EXERCISE AIM: Write out every line below that contains "camera".
-------
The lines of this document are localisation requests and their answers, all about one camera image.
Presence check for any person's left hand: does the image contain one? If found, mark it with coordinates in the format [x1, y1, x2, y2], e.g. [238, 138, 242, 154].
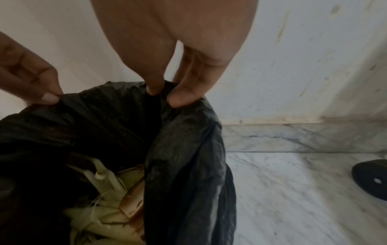
[0, 31, 65, 106]

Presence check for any person's right hand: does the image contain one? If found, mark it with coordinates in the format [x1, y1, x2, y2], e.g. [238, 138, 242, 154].
[90, 0, 261, 109]

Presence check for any black plastic garbage bag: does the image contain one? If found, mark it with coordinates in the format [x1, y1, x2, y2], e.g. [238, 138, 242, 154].
[0, 81, 237, 245]

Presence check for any pile of pale corn husks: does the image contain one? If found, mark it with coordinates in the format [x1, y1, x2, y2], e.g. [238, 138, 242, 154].
[62, 157, 146, 245]

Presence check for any brown cardboard scrap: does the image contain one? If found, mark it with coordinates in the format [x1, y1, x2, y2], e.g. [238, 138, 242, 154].
[119, 167, 146, 243]

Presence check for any black round disc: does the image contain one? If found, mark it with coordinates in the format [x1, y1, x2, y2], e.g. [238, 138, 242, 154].
[352, 159, 387, 202]

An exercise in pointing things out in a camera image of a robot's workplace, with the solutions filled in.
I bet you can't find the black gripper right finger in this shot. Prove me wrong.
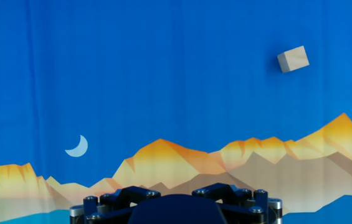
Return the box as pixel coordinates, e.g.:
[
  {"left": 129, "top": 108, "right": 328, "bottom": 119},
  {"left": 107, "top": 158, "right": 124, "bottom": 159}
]
[{"left": 191, "top": 182, "right": 283, "bottom": 224}]

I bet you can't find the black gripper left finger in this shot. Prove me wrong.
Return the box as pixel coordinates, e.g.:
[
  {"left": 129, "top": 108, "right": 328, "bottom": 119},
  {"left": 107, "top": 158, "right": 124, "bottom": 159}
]
[{"left": 69, "top": 185, "right": 161, "bottom": 224}]

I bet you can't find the small wooden block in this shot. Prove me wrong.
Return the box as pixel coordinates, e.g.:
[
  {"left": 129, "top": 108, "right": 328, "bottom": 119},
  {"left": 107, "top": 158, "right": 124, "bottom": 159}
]
[{"left": 277, "top": 45, "right": 310, "bottom": 74}]

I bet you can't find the blue mountain print cloth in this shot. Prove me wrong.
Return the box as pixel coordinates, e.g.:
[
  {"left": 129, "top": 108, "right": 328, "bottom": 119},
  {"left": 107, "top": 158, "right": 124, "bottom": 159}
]
[{"left": 0, "top": 0, "right": 352, "bottom": 224}]
-------
THE ANSWER:
The lines of this document are localisation requests and their answers, all about one camera image.
An exercise in pointing things out in a camera image of a robot's workplace, with the solutions filled in.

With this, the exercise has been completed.